I did not like the way the films assumes the so-called victim is always right. She set him up. Obviously she believed the only way to get published is to lure someone to destruction. It also says something about our culture today and that the written word and writers are the standard bearers for the written word. It made me think of another film, "Can You Ever Forgive Me," when Lee Isreal says it was from another time when the written word meant something. Now this film reflects the death, the long death knell of great authorship and the literary word.

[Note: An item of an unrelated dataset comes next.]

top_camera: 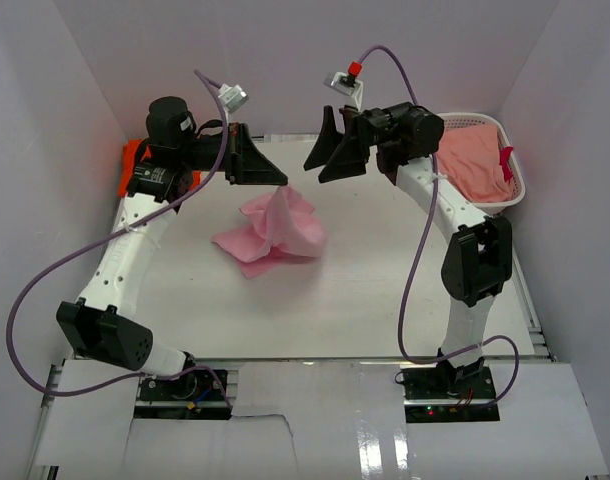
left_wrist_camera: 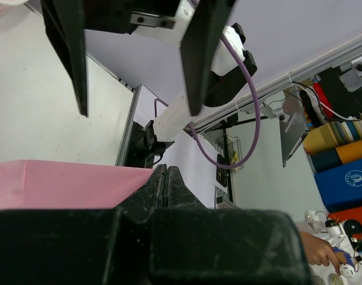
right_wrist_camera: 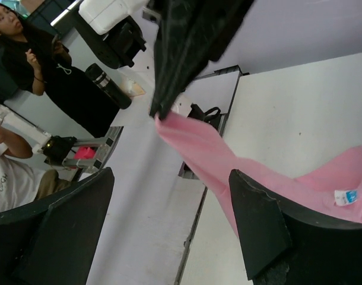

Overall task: Fold and stack the t-shirts
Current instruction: Flatten out the tshirt

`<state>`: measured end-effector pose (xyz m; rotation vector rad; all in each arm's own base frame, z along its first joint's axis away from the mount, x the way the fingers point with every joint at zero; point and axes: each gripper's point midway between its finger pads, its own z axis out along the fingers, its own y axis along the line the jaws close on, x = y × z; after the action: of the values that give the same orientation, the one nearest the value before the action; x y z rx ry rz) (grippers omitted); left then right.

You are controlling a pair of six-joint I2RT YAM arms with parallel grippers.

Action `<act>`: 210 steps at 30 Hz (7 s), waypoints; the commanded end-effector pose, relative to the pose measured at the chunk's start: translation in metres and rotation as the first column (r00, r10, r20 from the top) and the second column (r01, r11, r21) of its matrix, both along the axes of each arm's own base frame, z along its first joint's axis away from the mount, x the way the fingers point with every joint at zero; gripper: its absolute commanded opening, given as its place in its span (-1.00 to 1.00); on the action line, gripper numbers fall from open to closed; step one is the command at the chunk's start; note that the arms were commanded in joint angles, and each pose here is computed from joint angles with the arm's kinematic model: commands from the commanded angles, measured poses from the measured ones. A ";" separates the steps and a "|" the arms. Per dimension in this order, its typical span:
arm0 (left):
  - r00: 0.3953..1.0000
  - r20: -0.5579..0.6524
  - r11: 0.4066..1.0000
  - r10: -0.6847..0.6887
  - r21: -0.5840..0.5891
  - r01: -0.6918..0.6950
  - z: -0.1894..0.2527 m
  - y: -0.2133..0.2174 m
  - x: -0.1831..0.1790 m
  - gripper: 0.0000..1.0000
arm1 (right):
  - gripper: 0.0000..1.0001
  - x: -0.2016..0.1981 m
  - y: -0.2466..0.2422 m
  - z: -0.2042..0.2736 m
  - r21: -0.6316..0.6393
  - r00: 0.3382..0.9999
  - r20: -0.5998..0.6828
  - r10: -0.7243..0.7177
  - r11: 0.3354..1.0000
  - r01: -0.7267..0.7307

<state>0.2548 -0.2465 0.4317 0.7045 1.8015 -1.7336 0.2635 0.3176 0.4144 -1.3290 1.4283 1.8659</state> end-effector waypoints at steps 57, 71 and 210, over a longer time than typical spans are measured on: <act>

Writing does not seem to mean much anymore. That young woman set him up. And if I had been Stanley Tucci, I would have fought that. Critically speaking, Tucci has done much better. His past film roles like "The Lovely Bones," were fantastic. I remember him as Puck in "A Midsummer's Night Tale,' or even "Ghostbusters 2" were much better than this. I really hope the parts are not drying up for you, Stan.
N**K
Skilful portrayal of a man in crisis!
Stanley Tucci is absolutely superb in 'Submission'. Worth watching for his sensitive, skillful portrayal of a college tutor tempted by a manipulative teenage student.
W**L
Not compatible
Unable to view DVD. Appears to be on a format that is not compatible with UK viewing platforms. Error message on DVD homepage suggested issues the minute loaded into player. But for for low price, would have sought refund.